Posted 6/20/14 , edited 6/20/14
I wasn't so afraid coming out to my mom and sisters about being transgender. My mom cried a bit, one sister went into denial, and my eldest sister accepted me right away and has been very supportive since. This is still a work in progress with my mother and other sister, but over all things are going really well.

What has me anxious now is telling my extended family. My family on my fathers side is very conservative and devoutly catholic. On my moms side there aren't a whole lot of people. One of my uncles is pretty open so I'm sure it would be okay with him. My other uncle though... that's going to be though.

He makes a lot of sexist and anti-gay jokes.

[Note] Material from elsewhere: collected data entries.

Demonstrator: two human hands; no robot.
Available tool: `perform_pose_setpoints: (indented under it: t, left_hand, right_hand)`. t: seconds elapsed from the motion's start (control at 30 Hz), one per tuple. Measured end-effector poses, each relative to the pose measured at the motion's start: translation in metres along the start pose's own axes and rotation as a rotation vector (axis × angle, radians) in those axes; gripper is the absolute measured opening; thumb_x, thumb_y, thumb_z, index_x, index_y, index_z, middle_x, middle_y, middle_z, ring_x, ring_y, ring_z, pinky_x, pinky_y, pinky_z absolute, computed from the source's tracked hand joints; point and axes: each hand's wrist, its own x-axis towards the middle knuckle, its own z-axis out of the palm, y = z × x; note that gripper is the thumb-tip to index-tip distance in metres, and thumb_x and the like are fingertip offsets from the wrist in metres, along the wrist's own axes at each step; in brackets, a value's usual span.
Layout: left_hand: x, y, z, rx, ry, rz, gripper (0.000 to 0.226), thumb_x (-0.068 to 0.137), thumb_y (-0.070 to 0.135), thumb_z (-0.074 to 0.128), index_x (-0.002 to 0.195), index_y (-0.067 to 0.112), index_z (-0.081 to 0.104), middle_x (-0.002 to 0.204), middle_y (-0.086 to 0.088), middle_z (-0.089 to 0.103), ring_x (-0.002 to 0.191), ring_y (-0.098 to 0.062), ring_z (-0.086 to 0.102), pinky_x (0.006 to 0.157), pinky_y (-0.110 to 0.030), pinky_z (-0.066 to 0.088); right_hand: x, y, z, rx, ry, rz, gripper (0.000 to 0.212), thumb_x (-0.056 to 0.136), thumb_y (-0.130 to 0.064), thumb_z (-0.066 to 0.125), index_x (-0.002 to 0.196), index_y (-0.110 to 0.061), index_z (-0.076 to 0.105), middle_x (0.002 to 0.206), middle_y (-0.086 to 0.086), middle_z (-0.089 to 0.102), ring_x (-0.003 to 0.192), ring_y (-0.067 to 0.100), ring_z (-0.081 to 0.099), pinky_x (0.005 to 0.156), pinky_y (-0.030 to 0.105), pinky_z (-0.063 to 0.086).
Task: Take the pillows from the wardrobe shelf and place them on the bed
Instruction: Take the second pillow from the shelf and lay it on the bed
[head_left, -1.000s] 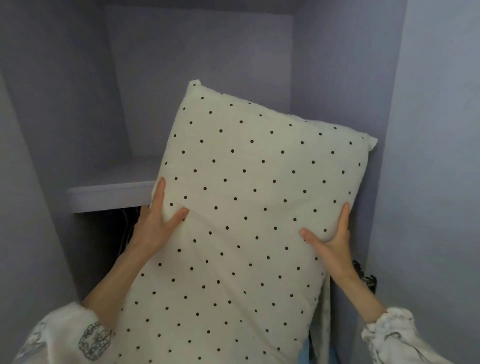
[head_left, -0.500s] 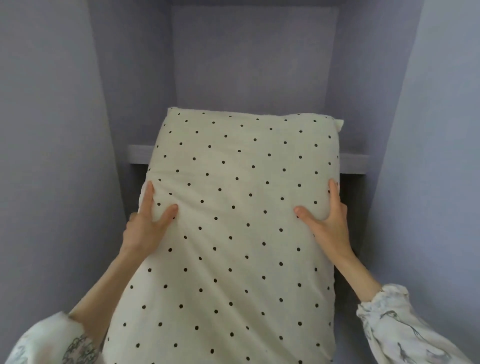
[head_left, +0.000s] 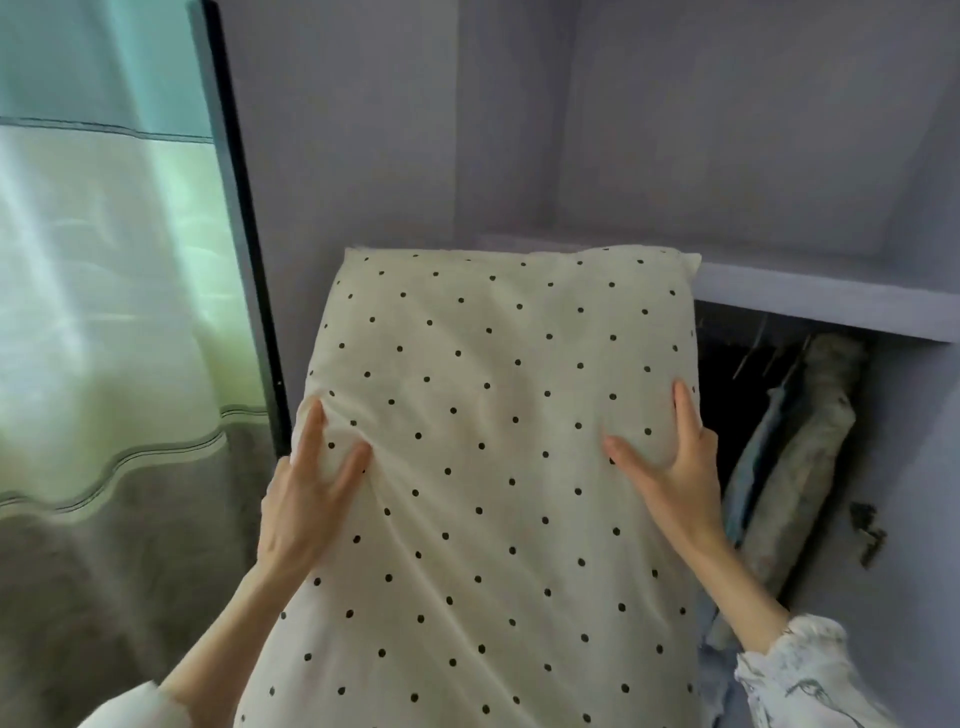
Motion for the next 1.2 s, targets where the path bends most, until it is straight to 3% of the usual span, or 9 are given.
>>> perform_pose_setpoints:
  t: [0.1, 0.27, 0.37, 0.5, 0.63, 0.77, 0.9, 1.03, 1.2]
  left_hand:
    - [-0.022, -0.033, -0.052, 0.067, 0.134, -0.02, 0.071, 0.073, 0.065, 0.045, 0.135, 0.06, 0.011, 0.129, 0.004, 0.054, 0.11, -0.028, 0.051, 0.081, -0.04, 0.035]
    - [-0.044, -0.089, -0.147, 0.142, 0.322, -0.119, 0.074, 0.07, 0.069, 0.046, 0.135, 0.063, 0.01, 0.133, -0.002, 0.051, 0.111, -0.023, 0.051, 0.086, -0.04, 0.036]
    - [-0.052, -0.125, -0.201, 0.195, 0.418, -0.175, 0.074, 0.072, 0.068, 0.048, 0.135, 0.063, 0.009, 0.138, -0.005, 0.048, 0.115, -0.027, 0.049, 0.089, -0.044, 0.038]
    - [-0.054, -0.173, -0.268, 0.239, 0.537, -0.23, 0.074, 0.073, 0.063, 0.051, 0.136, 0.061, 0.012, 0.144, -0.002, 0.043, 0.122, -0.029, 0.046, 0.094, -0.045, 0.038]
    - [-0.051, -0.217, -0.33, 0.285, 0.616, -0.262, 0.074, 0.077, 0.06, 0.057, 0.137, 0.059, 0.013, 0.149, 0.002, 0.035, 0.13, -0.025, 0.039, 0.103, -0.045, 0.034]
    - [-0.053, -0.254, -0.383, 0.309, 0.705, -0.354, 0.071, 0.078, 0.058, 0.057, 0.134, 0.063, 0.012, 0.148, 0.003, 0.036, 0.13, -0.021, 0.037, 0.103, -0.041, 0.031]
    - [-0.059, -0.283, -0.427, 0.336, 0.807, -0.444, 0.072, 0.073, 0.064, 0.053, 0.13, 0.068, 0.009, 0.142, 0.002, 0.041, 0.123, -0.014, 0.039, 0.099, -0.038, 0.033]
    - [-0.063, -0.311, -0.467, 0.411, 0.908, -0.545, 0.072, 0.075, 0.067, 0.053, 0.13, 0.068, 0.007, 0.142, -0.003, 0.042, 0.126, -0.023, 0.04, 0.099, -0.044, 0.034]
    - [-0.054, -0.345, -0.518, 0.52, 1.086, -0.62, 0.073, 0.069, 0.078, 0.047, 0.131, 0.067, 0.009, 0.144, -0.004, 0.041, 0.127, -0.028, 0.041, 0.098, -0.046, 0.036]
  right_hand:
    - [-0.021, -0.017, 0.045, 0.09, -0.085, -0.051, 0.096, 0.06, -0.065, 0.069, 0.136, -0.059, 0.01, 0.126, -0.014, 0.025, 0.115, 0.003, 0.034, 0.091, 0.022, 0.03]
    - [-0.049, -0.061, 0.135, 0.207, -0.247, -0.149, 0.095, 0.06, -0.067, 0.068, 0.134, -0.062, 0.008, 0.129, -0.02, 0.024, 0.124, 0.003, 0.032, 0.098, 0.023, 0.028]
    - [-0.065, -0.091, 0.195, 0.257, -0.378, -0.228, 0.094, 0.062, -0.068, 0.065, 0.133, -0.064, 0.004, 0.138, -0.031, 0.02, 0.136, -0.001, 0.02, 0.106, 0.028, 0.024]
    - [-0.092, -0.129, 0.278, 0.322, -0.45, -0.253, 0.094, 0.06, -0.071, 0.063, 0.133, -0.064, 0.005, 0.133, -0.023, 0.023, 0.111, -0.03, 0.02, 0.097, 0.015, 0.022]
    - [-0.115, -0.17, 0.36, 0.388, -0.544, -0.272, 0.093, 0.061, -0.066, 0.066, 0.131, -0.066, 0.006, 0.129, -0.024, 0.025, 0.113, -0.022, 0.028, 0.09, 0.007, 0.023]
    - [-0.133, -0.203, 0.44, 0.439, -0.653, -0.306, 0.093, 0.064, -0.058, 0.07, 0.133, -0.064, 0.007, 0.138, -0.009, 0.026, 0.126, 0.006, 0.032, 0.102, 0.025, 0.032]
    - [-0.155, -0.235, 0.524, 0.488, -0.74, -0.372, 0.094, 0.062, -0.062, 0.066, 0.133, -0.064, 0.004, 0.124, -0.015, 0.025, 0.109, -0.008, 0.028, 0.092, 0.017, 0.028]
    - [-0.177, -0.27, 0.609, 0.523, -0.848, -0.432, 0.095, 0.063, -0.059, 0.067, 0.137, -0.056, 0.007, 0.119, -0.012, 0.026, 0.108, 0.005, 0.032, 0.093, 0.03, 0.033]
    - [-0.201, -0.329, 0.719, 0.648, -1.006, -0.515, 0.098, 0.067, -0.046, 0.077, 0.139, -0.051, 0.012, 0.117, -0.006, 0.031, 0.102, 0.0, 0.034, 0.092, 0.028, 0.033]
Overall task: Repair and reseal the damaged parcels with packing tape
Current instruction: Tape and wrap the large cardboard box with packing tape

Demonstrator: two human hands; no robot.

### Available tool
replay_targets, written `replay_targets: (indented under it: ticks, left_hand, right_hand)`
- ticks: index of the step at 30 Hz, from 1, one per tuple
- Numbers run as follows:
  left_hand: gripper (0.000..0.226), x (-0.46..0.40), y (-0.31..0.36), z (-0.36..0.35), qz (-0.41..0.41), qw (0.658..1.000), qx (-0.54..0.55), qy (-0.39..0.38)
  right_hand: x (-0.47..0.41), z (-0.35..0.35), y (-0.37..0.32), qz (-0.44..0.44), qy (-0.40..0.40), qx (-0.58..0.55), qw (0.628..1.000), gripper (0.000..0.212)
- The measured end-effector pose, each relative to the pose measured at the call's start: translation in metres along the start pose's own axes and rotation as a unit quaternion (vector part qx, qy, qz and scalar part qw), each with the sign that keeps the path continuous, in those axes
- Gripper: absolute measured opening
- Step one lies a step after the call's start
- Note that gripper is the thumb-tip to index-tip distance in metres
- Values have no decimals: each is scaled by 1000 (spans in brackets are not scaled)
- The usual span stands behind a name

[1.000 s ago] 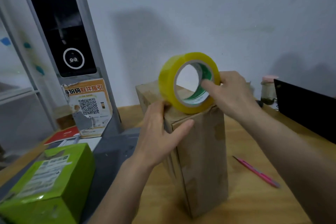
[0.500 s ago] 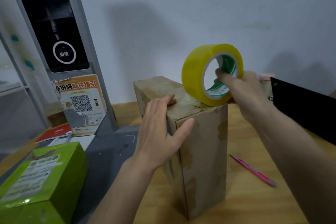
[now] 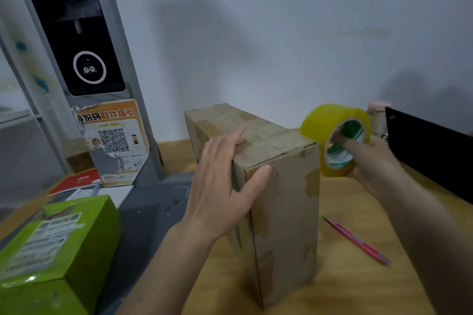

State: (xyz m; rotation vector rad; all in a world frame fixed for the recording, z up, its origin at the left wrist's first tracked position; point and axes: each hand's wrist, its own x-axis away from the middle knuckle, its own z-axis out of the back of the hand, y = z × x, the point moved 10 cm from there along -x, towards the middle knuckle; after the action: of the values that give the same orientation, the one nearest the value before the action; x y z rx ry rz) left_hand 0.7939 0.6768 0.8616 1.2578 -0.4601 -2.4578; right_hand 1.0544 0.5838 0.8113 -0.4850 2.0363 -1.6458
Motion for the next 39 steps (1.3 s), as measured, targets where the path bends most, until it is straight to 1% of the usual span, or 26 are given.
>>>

He's ultra-conservative (right wing extremist) and very religious. Somehow we got along, but that's because he assumes that I share his values and am a man. Well, yes on the outside I am still, but on the inside I'm a woman. A tomboyish woman, but a woman none the less. I used to spend a lot of time with him as we'd have BBQ's with my cousin and grandfather (called Man-Cave Q's... sigh...), but that was really just to see my grandfather who was sick at the time. We stopped having them, but now my uncle wants to have more and I'm just not interested. I have only three options.

1. Keep turning down his requests to have a "Man-Cave Q"
2. Suffer through a BBQ
3. Come out to him that I am transgender. I still like women, but I also wish I was one, and am preparing to make that change.

I don't like any of those options. If anyone has any advice I'd gladly take it.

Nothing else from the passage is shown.